The anterior cruciate ligament (ACL) is one of the two cross-shaped (cruciate) ligaments located within the knee joint and which cross over each other as they run diagonally between the thigh and leg bones, providing additional support, preventing overbending and overstraightening of the knee, and limiting sliding movement between the bones.
An ACL tear occurs most often during sports. ACL tears can also occur during rough play, mover vehicle collisions, falls, and work-related injuries. About 80% of sports-related ACL tears are “non-contact” injuries. Most often ACL tears occur when pivoting or landing from a jump. The knee gives-out from under the athlete when the ACL is torn.
The ACL is one of the most commonly injured ligaments of the knee in women participating in competitive sports. Why women are more prone to ACL injury then men is still unknown.
Symptoms of an ACL tear include:
- An audible pop at a moment of injury
- Knee tends to slip out of joint, feels unstable, and swelling and pain hinder movement
- Knee often feels as though it will give way or is unstable
Only about a third of people with a completely torn ACL are able to build their muscle strength enough to resume normal activities without surgery. Still, the non-operative option exists, and having surgery or forgoing it is partly a personal choice. Active, athletic people are more likely to opt for surgery, so that the knee can be repaired and rehabilitated and they can return to their activities.
The surgery is called an endoscopic ACL reconstruction and is done using small instruments through a Band-Aid size incision.
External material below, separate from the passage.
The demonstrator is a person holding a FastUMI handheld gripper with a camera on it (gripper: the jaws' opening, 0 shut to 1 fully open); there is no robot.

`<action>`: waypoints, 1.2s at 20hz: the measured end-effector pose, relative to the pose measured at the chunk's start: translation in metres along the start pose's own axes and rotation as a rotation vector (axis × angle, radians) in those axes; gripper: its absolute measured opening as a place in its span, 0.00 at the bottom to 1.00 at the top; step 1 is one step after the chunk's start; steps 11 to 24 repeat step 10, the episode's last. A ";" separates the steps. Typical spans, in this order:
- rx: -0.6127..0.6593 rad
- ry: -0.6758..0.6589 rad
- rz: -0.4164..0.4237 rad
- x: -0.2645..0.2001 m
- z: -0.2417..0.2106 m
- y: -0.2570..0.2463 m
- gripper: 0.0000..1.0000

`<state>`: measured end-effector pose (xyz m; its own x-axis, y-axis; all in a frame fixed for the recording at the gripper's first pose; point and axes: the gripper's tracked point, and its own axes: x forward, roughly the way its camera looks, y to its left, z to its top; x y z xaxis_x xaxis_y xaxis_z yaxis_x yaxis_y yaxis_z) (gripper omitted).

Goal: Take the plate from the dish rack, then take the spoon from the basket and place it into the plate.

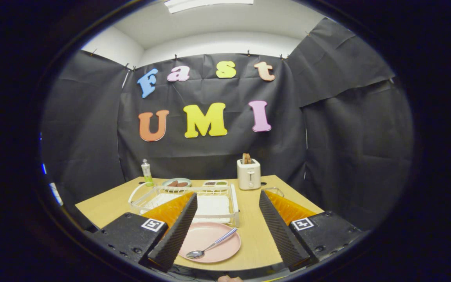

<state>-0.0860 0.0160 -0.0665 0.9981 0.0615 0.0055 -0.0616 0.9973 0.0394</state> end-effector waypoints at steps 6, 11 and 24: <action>-0.002 0.004 0.019 0.001 -0.003 0.001 1.00; -0.033 -0.001 0.022 0.001 -0.001 0.003 1.00; -0.033 -0.001 0.022 0.001 -0.001 0.003 1.00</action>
It is done either on an outpatient basis or you may have to spend the night in the hospital. After four to six months, you should be able to return to unrestricted activity and competitive sports.
Those who are not very active may choose a strengthening program instead of surgery, since the injury is not likely to interfere with their daily activities. Such a program takes about six to 10 months to complete. However, about 65 percent of all patients with a torn ACL will eventually develop a torn meniscus — a protective cartilage that reduces friction between the knee bones — which may predispose them to early onset arthritis.